[HN Gopher] Where the top of the stack is on x86 (2011)
___________________________________________________________________
Where the top of the stack is on x86 (2011)
Author : cassepipe
Score : 73 points
Date : 2021-05-07 15:51 UTC (7 hours ago)
(HTM) web link (eli.thegreenplace.net)
(TXT) w3m dump (eli.thegreenplace.net)
| rdhatt wrote:
| Remember:
|
| "The x86 architecture is the weirdo" --Raymond Chen
|
| https://devblogs.microsoft.com/oldnewthing/20040914-00/?p=37...
|
| https://devblogs.microsoft.com/oldnewthing/20130320-00/?p=48...
| Narishma wrote:
| In this case, it's not a weirdo, is it? I don't know of any
| popular ISA with a stack that grows upward.
| colejohnson66 wrote:
| It also doesn't help that debuggers show the call stack with the
| current function at the top and the entry point at the bottom
| (the opposite of how it works in memory).
| TrianguloY wrote:
| It's easier to understand if your diagram show the starting
| memory positions (address 0x00000000) at the top, and final
| positions (address 0xFFFFFFFF) at the bottom. This way the top of
| the stack is, precisely, at the top.
|
| It doesn't seem to be an standard and there are almost the same
| number of diagrams with memory from 0 to F than from F to 0. Some
| of them are more useful in specific contexts, but most are simply
| drawn the way the author is used to.
|
| Personally I prefer increasing numbers go down, like lines in a
| file, numbers on a numbered list, timestamp on a log, etc. Having
| the highest memory value 0xFF on the top seems...odd.
| ellis-bell wrote:
| but then the heap would grow down in such a diagram...
|
| btw my understanding is that the heap came first in the logical
| development of C and other systems programming. so it made
| sense to have .text and other program data at the lowest
| virtual memory addresses and then have the heap grow towards
| higher memory addresses.
|
| then when the stack became a thing it had to grow down...
| monocasa wrote:
| The stack might have actually come before the heap in
| history, and actually proceeds any systems programming
| language that was a higher level than assembly. They were
| seen in the Z4, and Turing wrote about them in 40s.
| anyfoo wrote:
| We call things "base of memory" and "top of memory" though,
| with the latter one being at the highest address of memory.
| efaref wrote:
| I never understood why people ever put memory upside down on
| diagrams.
|
| In fact, I think the only time I see diagrams with F at the top
| and 0 at the bottom is in explanations of the stack, or in
| explanations of how "the stack is so weird it grows the wrong
| way!".
|
| When describing, e.g., a memory map for a custom ASIC, you
| would _always_ put the low addresses first and the high
| addresses later. That 's just how numbers work. The "stack
| grows the wrong way" issue seems to be an invented problem.
| toast0 wrote:
| If you're writing a diagram for little endian, you end up
| with the bytes going right to left, if you have multibyte
| values, so you may as well read bottom to top, right to left.
| billforsternz wrote:
| Exactly. After all we write programs by starting at the top of
| the screen and working our way down, and happily of course
| program execution increments in the same direction. So small
| addresses at the top and big addresses at the bottom is the
| most natural way of presenting any memory map.
| albntomat0 wrote:
| That way also makes reading/writing a buffer go from top to
| bottom, similar to reading/writing normally.
| moonchild wrote:
| From a footnote of TFA:
|
| > You may try to fix the confusion by viewing memory with its
| low addresses at the top and high addresses at the bottom.

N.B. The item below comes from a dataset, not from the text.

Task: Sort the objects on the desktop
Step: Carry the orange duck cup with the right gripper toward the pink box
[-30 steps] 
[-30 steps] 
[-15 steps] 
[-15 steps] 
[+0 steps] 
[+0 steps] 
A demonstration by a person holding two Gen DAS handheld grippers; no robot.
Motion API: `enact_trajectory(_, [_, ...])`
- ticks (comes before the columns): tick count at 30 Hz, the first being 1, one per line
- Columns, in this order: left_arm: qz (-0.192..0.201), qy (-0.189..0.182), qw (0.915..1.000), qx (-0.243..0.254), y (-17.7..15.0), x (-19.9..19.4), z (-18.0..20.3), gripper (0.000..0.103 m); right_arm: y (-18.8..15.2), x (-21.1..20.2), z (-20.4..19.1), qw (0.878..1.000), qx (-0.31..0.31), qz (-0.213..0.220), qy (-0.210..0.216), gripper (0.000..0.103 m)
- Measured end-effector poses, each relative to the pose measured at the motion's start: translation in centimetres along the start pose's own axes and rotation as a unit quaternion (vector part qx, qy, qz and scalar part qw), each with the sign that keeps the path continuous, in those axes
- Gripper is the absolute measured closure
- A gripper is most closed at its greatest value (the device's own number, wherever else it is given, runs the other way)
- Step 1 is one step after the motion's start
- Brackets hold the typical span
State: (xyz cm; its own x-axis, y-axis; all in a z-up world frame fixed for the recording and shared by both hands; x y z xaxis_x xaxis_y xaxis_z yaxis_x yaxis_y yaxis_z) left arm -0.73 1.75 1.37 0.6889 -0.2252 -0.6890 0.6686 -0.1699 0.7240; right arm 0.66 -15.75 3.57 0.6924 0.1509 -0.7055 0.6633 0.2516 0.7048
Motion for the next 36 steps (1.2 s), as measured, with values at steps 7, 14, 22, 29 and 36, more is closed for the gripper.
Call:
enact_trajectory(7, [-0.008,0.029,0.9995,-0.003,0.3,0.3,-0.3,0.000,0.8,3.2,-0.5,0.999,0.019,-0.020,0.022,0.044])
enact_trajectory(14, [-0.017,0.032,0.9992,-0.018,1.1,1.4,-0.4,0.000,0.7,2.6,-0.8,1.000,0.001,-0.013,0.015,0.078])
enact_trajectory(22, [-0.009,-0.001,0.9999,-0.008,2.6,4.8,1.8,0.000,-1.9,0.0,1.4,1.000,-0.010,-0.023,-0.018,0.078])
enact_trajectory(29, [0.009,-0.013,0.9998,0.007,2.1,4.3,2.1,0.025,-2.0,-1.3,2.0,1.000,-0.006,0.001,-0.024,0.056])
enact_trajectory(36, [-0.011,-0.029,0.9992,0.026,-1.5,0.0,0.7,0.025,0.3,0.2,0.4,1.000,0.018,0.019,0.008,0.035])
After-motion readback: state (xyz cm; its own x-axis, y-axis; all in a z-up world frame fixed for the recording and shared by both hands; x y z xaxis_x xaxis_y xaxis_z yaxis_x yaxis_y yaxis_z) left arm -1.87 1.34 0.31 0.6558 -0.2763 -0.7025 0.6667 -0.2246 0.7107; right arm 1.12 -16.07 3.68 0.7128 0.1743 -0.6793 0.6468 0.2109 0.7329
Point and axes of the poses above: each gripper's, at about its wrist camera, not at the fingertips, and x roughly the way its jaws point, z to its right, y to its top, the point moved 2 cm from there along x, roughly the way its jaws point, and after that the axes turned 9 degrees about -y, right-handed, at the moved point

| While this would indeed make stack movement more natural, it
| would also mean that increasing some memory address would take
| it _down_ in the graphical representation, which is probably
| even more counter-intuitive.
|
| Ultimately, my approach is to avoid directional terms such as
| 'top' and 'bottom' or 'high' and 'low' in the first place; they
| only cause confusion. Prefer 'greater' or 'smaller' addresses.
|
| (Similarly 'left' and 'right' when applied to bits, which gets
| especially confusing if endianness is involved; prefer 'more
| significant' and 'less significant'.)
| roelschroeven wrote:
| > Having the highest memory value 0xFF on the top seems...odd
|
| Dunno ... the highest being on top feels very normal ... .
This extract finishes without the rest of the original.